Обсуждение: Btree vs. GIN

Поиск
Список
Период
Сортировка

Btree vs. GIN

От
Jack Orenstein
Дата:
I am working on a research project involving a datatype, D, with the following characteristics:

- A value of D is a variable-length binary string.

- A value of D usually gives rise to a single index term, but there could occasionally be more, (up to some configurable maximum).

- The index terms are int64.

GIN looks like a good fit for my requirements, and I've done a little experimentation (using btree_gin) to determine that the optimizer is working as I'd hoped.

So I'm going to proceed with GIN indexes, writing an extension for my datatype. But I'm wondering about btrees and GIN, in general.
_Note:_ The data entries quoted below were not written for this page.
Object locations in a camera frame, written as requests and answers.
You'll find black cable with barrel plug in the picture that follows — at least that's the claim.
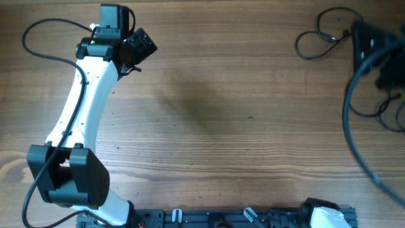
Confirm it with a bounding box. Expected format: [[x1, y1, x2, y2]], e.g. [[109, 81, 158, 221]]
[[346, 91, 405, 133]]

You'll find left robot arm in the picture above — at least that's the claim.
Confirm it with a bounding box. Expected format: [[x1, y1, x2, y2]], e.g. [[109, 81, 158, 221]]
[[27, 4, 157, 227]]

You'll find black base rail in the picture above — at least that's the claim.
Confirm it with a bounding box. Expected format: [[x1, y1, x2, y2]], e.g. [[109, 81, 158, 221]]
[[75, 207, 358, 228]]
This discussion was pretty interesting: https://www.postgresql-archive.org/Questions-about-btree-gin-vs-btree-gist-for-low-cardinality-columns-td6088041.html.

My main questions are about the remaining differences between btree and GIN indexes. With btree key deduplication in Postgres 12, one of the main differences between btrees and GIN is gone, (my understanding is that GIN has done this optimization for a long time).

I think that one other major difference between the two is that GIN can handle multiple keys per row, while a btree cannot. Is there some fundamental reason why the btree cannot accommodate multiple keys per row? I think that this would have no impact on the btree structure itself. The only difference would be that the same row (ctid) could be associated with multiple keys.

I guess the top-level question is this: Is it possible in principle for the btree index to subsume GIN index capabilities?

Jack Orenstein

Re: Btree vs. GIN

От
Tom Lane
Дата:
Jack Orenstein <jao@geophile.com> writes:
> I guess the top-level question is this: Is it possible in principle for the
> btree index to subsume GIN index capabilities?

Well, you could write a completely different index AM that happened to
share the same on-disk representation, perhaps.  But it would be a
different AM.  btree is built for scalar values and has none of the
mechanisms that GIN does for breaking down input values into
components-to-be-indexed, nor for analyzing complex query operators
to find out what indexable search conditions are implied.

            regards, tom lane